* _REQUIRED WORK_
Among the records, which lines hold the word "things"? Pick them out.

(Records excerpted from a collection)
****

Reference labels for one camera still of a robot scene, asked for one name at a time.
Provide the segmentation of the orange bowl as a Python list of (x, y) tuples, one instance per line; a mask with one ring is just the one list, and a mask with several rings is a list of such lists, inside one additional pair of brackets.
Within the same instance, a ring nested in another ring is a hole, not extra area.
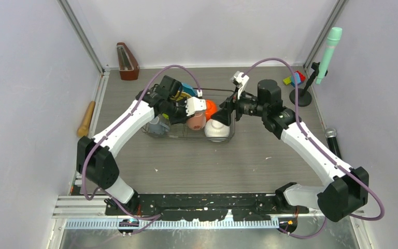
[(217, 105), (212, 100), (206, 100), (205, 117), (206, 120), (210, 120), (211, 116), (218, 111)]

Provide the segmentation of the yellow woven pattern plate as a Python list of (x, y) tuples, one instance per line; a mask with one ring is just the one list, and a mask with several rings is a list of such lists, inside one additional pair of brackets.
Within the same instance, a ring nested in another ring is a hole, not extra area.
[(188, 93), (186, 93), (186, 92), (181, 92), (181, 93), (175, 98), (175, 101), (176, 101), (176, 102), (179, 102), (179, 101), (182, 101), (182, 100), (189, 99), (189, 98), (191, 98), (191, 97), (192, 97), (192, 95), (190, 95), (190, 94), (188, 94)]

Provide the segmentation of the white bowl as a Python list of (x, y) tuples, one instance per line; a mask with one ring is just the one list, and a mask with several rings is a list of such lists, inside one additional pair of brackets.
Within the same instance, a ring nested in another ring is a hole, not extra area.
[(204, 127), (205, 136), (212, 142), (223, 142), (230, 135), (230, 127), (223, 125), (215, 120), (208, 120)]

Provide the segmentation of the grey blue mug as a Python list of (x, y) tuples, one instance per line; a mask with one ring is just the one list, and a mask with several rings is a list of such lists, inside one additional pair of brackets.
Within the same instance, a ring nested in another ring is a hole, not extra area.
[(169, 131), (169, 125), (163, 122), (159, 116), (156, 116), (148, 123), (148, 132), (151, 134), (164, 135)]

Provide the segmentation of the pink mug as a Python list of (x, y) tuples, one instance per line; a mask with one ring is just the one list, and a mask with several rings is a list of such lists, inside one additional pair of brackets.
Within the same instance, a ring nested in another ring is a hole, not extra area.
[(206, 125), (206, 115), (204, 112), (196, 112), (191, 118), (186, 122), (189, 129), (193, 131), (201, 130)]

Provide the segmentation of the black wire dish rack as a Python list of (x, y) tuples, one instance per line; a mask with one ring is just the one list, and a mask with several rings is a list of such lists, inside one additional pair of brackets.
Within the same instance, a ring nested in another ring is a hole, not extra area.
[[(232, 90), (204, 88), (204, 99), (207, 101), (209, 118), (220, 109), (219, 104), (233, 93)], [(228, 142), (235, 134), (235, 114), (231, 115), (231, 124), (224, 126), (216, 121), (208, 120), (200, 130), (192, 130), (187, 123), (170, 124), (167, 115), (159, 115), (158, 119), (141, 128), (141, 131), (153, 138), (208, 140), (211, 142)]]

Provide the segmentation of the blue polka dot plate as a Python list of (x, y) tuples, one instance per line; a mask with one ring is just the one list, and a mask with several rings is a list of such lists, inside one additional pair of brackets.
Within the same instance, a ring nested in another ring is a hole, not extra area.
[(182, 83), (182, 92), (188, 94), (189, 96), (197, 96), (197, 90), (194, 89), (191, 85)]

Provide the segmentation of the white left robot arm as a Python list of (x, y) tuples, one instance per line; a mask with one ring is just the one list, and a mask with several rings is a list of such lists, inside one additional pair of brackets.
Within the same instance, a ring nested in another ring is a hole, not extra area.
[(118, 208), (124, 214), (134, 214), (137, 192), (121, 178), (116, 156), (141, 127), (159, 114), (186, 117), (184, 104), (176, 102), (182, 90), (180, 81), (164, 76), (159, 84), (139, 91), (129, 108), (103, 131), (92, 138), (80, 138), (76, 170), (82, 176), (82, 186), (91, 181), (119, 201)]

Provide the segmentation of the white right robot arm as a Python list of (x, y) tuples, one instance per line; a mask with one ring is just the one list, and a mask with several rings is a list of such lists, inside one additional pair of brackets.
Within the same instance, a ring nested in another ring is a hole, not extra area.
[(276, 81), (259, 81), (257, 95), (241, 88), (237, 84), (211, 119), (229, 126), (242, 115), (260, 117), (265, 129), (296, 151), (322, 182), (320, 187), (297, 183), (280, 187), (275, 191), (277, 210), (288, 213), (295, 206), (304, 206), (338, 222), (368, 203), (368, 172), (363, 167), (351, 167), (310, 134), (301, 118), (283, 105)]

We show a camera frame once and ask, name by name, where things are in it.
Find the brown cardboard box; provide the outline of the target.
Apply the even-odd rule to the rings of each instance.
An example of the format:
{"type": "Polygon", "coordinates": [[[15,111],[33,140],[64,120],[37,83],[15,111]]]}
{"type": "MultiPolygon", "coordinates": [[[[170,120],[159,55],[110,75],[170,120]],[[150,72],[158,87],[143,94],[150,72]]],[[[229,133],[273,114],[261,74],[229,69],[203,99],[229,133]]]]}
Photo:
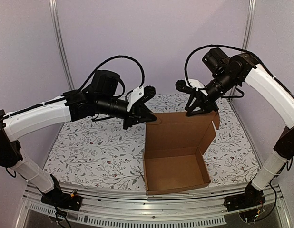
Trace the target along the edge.
{"type": "Polygon", "coordinates": [[[218,112],[156,113],[146,124],[143,166],[147,195],[204,188],[211,182],[203,155],[220,126],[218,112]]]}

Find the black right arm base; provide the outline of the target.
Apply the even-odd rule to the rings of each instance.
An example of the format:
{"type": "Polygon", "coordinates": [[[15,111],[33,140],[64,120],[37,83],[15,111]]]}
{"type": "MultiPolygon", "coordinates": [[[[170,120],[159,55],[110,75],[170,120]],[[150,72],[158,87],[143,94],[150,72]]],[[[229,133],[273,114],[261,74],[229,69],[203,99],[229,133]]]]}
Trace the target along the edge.
{"type": "Polygon", "coordinates": [[[263,191],[258,191],[254,187],[250,188],[247,186],[244,193],[225,197],[223,205],[230,212],[255,207],[264,203],[265,197],[263,191]]]}

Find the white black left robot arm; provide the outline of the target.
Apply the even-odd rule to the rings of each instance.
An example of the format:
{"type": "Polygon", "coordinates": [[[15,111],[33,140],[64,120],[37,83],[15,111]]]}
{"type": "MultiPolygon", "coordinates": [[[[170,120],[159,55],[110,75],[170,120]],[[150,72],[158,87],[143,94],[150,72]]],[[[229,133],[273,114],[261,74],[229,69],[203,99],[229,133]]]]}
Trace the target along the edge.
{"type": "Polygon", "coordinates": [[[45,173],[21,152],[19,138],[48,126],[75,122],[88,116],[96,122],[97,114],[105,115],[105,119],[122,119],[125,130],[157,119],[145,106],[145,102],[156,94],[153,86],[141,85],[121,100],[115,94],[117,86],[124,85],[120,75],[97,70],[92,77],[92,82],[84,89],[65,92],[53,100],[23,110],[9,113],[0,110],[0,166],[11,168],[34,184],[55,206],[62,206],[74,194],[63,193],[53,175],[45,173]]]}

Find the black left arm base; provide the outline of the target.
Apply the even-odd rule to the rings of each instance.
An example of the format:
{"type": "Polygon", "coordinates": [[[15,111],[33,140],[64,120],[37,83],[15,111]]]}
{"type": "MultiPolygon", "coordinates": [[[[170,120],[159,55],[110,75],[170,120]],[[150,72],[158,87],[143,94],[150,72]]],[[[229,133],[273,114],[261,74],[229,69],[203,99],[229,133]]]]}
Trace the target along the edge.
{"type": "Polygon", "coordinates": [[[79,211],[83,198],[78,195],[75,189],[71,193],[64,193],[60,189],[53,189],[48,193],[43,193],[41,202],[54,207],[79,211]]]}

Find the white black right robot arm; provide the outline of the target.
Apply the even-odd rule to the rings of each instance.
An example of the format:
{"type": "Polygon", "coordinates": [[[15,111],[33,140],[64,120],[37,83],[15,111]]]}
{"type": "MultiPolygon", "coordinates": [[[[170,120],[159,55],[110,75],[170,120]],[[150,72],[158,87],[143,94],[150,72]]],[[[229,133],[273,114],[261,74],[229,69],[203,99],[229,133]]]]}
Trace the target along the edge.
{"type": "Polygon", "coordinates": [[[268,183],[294,157],[294,96],[264,65],[261,59],[250,51],[239,49],[240,54],[229,57],[223,45],[207,45],[210,49],[202,58],[212,73],[213,79],[207,84],[189,79],[188,63],[194,53],[205,49],[199,47],[189,54],[184,65],[185,82],[183,89],[190,94],[186,104],[187,116],[216,112],[216,101],[223,98],[232,88],[248,84],[282,118],[285,129],[276,142],[272,154],[260,171],[253,177],[241,196],[244,207],[251,207],[259,200],[259,194],[268,183]]]}

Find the floral white table mat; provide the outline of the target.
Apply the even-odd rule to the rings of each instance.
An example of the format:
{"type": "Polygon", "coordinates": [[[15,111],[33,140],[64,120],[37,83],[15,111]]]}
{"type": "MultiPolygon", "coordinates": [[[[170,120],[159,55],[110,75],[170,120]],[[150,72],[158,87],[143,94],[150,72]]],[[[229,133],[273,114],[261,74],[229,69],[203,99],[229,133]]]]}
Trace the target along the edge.
{"type": "MultiPolygon", "coordinates": [[[[249,182],[260,166],[230,104],[217,101],[220,127],[204,154],[210,186],[249,182]]],[[[145,190],[145,124],[124,130],[117,118],[65,123],[44,170],[60,182],[120,190],[145,190]]]]}

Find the aluminium front rail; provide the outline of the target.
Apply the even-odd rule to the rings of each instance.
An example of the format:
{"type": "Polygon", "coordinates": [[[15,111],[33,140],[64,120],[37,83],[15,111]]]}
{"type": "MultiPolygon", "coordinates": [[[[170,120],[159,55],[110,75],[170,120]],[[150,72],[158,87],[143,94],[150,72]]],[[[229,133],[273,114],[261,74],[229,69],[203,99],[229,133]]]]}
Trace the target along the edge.
{"type": "Polygon", "coordinates": [[[78,187],[79,211],[66,217],[41,202],[28,185],[15,226],[18,228],[291,228],[293,226],[278,185],[264,190],[265,204],[257,222],[244,222],[238,210],[223,205],[227,196],[242,193],[244,184],[206,187],[175,194],[147,196],[138,190],[78,187]]]}

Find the right aluminium frame post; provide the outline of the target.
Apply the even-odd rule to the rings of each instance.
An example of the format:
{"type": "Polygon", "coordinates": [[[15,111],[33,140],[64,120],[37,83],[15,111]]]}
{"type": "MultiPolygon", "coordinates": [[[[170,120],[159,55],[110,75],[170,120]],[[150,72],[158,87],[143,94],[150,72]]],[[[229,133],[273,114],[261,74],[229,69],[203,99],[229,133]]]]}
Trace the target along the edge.
{"type": "Polygon", "coordinates": [[[248,50],[255,18],[256,0],[249,0],[242,49],[248,50]]]}

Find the aluminium frame post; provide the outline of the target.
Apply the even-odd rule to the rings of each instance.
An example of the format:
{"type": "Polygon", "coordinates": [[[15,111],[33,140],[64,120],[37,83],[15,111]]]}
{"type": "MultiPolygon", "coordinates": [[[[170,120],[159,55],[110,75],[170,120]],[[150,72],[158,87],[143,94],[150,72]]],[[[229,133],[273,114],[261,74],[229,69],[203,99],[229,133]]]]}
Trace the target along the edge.
{"type": "Polygon", "coordinates": [[[60,59],[61,59],[62,68],[63,68],[64,75],[65,75],[65,78],[66,78],[66,82],[67,82],[67,85],[69,87],[69,90],[74,90],[75,89],[74,82],[73,82],[73,78],[71,76],[71,71],[70,71],[70,68],[69,68],[67,54],[66,54],[66,51],[65,51],[62,32],[61,32],[61,28],[60,28],[59,12],[58,12],[58,7],[57,7],[57,1],[56,0],[49,0],[49,9],[50,9],[50,14],[51,14],[51,19],[52,19],[54,34],[55,34],[56,43],[57,43],[57,46],[58,46],[59,56],[60,56],[60,59]]]}
{"type": "Polygon", "coordinates": [[[255,18],[256,0],[249,0],[242,49],[248,50],[255,18]]]}

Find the left aluminium frame post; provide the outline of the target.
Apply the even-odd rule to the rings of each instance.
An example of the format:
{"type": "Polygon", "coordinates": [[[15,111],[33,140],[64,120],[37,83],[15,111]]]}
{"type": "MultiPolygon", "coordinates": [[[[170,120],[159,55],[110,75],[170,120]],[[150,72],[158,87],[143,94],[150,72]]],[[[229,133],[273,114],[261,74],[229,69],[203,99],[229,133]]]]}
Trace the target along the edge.
{"type": "Polygon", "coordinates": [[[73,78],[71,76],[71,71],[70,71],[70,68],[69,68],[67,54],[66,54],[66,51],[65,51],[62,32],[61,32],[61,28],[60,28],[59,12],[58,12],[58,7],[57,7],[57,1],[56,0],[49,0],[49,9],[50,9],[50,14],[51,14],[51,19],[52,19],[54,34],[55,34],[56,43],[57,43],[57,46],[58,46],[59,56],[60,56],[60,59],[61,59],[62,68],[63,68],[64,75],[65,75],[65,78],[66,78],[66,82],[67,82],[67,85],[69,87],[69,90],[74,90],[75,89],[74,82],[73,82],[73,78]]]}

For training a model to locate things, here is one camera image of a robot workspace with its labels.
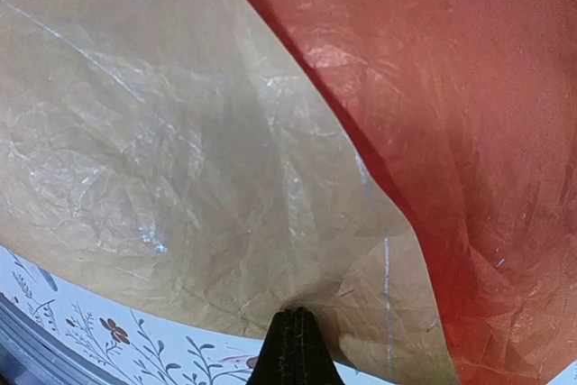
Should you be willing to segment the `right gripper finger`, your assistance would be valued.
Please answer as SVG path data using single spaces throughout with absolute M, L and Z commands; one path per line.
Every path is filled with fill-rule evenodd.
M 299 307 L 272 318 L 251 385 L 343 385 L 316 318 Z

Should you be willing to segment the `yellow wrapping paper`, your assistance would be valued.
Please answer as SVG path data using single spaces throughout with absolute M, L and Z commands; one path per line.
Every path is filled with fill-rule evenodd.
M 106 298 L 455 384 L 416 234 L 246 0 L 1 0 L 1 243 Z

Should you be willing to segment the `orange wrapping paper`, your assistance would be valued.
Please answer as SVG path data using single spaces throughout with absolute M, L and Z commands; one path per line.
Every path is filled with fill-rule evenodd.
M 420 241 L 465 384 L 576 358 L 576 0 L 248 0 Z

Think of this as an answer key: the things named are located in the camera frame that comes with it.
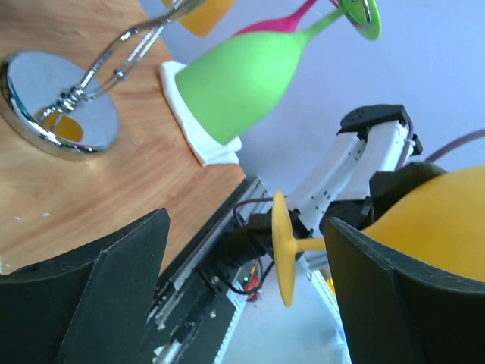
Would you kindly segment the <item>yellow plastic goblet front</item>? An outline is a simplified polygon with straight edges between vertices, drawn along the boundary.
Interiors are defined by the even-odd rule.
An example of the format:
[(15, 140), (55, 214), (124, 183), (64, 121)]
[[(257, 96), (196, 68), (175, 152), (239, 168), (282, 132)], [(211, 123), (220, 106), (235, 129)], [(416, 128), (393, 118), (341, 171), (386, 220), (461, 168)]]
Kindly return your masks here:
[(205, 38), (233, 7), (235, 0), (166, 1), (174, 20), (192, 35)]

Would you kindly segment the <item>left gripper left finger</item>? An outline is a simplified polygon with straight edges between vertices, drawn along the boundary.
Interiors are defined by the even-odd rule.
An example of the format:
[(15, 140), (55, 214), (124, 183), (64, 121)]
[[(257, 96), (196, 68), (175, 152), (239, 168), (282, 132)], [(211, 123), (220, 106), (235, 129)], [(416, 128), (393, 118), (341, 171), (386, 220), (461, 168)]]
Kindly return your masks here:
[(1, 278), (3, 363), (139, 363), (167, 245), (158, 209)]

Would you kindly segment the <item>magenta plastic goblet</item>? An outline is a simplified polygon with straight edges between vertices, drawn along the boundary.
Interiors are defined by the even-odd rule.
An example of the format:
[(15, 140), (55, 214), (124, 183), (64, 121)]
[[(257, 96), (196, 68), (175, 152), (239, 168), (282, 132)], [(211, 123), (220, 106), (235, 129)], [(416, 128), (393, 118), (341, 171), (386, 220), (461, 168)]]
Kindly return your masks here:
[(315, 2), (315, 0), (304, 1), (303, 4), (290, 15), (253, 23), (234, 33), (233, 37), (254, 32), (294, 33), (299, 25), (300, 20), (310, 10)]

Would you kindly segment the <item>yellow plastic goblet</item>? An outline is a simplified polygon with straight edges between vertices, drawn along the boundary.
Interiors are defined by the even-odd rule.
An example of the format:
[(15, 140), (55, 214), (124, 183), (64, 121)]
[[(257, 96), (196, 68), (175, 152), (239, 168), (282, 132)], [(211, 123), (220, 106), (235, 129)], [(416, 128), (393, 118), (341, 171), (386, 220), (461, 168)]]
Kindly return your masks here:
[(174, 20), (192, 35), (205, 38), (233, 7), (235, 0), (166, 1)]
[[(326, 248), (327, 238), (297, 239), (286, 200), (273, 197), (272, 244), (280, 296), (293, 303), (295, 255)], [(363, 234), (453, 274), (484, 280), (484, 166), (435, 177), (402, 197)]]

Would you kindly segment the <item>green plastic goblet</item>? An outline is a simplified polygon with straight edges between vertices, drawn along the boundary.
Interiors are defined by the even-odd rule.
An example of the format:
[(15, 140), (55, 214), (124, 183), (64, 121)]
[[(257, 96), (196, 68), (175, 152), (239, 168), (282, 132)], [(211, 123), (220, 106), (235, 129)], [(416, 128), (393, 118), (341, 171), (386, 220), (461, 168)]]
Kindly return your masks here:
[(376, 2), (341, 1), (304, 30), (233, 36), (176, 74), (183, 102), (210, 137), (222, 145), (229, 143), (277, 105), (305, 47), (341, 17), (368, 40), (381, 34)]

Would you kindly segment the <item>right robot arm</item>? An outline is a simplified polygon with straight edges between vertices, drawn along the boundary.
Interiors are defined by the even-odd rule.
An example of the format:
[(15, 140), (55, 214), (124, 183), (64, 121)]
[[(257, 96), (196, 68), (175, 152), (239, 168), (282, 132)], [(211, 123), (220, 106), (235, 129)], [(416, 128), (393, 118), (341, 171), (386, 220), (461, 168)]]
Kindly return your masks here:
[(406, 193), (445, 174), (433, 163), (408, 161), (422, 151), (404, 105), (349, 112), (330, 154), (286, 199), (294, 237), (313, 237), (331, 217), (359, 230), (370, 226)]

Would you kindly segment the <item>chrome wine glass rack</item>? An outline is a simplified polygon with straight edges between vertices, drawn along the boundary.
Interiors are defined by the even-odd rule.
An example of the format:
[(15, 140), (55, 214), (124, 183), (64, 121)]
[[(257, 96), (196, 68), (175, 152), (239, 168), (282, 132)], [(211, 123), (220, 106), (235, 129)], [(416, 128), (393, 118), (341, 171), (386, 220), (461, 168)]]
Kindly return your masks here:
[(84, 70), (36, 50), (1, 64), (1, 113), (24, 139), (61, 158), (86, 158), (110, 148), (119, 117), (108, 92), (125, 80), (155, 40), (176, 22), (168, 9), (123, 31)]

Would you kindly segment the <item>white folded cloth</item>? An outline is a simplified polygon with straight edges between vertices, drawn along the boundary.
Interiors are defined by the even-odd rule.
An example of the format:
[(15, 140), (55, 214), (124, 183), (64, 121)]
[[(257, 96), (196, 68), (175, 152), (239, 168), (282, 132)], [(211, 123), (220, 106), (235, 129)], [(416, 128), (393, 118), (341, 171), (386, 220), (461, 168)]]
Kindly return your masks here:
[(238, 165), (237, 152), (243, 148), (239, 137), (227, 145), (216, 142), (198, 123), (180, 95), (175, 76), (186, 67), (177, 61), (165, 61), (159, 66), (164, 97), (192, 153), (202, 167), (209, 165)]

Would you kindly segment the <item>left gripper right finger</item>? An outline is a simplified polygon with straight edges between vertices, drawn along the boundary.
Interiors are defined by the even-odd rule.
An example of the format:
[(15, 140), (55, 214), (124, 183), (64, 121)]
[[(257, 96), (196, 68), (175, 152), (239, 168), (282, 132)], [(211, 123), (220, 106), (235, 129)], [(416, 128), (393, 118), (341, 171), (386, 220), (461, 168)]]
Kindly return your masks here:
[(482, 363), (484, 284), (384, 246), (338, 218), (324, 238), (353, 363)]

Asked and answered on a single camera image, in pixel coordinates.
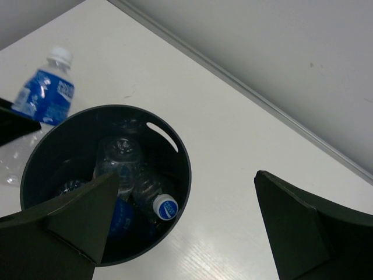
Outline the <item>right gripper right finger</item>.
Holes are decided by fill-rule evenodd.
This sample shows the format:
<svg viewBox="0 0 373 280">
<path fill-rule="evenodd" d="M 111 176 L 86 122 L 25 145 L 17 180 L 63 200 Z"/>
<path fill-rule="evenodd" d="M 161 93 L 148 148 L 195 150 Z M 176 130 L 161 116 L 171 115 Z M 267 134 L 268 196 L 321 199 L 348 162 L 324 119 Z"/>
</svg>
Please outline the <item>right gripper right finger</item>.
<svg viewBox="0 0 373 280">
<path fill-rule="evenodd" d="M 280 279 L 372 279 L 372 215 L 267 171 L 254 184 Z"/>
</svg>

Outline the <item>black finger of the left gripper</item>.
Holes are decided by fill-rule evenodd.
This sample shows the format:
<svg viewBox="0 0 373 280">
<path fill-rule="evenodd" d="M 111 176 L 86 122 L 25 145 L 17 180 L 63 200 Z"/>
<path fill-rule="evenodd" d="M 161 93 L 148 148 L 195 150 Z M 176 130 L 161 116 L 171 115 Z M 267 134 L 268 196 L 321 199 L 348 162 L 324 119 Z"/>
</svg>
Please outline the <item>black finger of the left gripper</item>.
<svg viewBox="0 0 373 280">
<path fill-rule="evenodd" d="M 4 146 L 22 136 L 41 130 L 39 122 L 11 110 L 12 103 L 1 99 L 0 145 Z"/>
</svg>

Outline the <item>blue label bottle blue cap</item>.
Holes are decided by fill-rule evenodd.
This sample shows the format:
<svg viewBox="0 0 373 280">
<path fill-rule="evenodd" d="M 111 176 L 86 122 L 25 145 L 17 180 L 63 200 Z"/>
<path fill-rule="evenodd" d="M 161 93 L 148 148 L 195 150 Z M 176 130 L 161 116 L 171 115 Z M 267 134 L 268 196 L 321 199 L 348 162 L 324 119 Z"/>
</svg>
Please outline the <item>blue label bottle blue cap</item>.
<svg viewBox="0 0 373 280">
<path fill-rule="evenodd" d="M 107 237 L 108 241 L 126 242 L 136 240 L 149 242 L 156 234 L 155 225 L 132 201 L 117 199 Z"/>
</svg>

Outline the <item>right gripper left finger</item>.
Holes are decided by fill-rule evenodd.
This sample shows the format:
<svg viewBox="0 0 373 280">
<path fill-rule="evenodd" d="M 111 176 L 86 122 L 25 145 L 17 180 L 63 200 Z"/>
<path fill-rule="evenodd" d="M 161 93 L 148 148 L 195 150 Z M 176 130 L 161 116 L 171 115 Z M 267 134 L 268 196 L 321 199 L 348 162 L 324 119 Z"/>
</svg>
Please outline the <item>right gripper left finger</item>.
<svg viewBox="0 0 373 280">
<path fill-rule="evenodd" d="M 1 218 L 1 279 L 92 279 L 101 263 L 119 177 Z"/>
</svg>

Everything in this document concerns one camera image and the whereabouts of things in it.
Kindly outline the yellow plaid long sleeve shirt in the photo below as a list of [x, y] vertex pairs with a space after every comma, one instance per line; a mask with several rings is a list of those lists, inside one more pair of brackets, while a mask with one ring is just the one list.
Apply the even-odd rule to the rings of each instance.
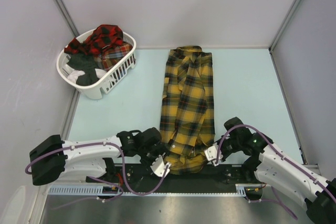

****

* _WORKED SOLUTION_
We show a camera frame once and ask, name by name, where things are in it.
For training a model to locate things, here is one camera image of a robot workspace with its labels.
Think of this as an answer key: the things named are located in the camera frame that comes with it.
Everything in this document concerns one camera image and the whereabouts of things in it.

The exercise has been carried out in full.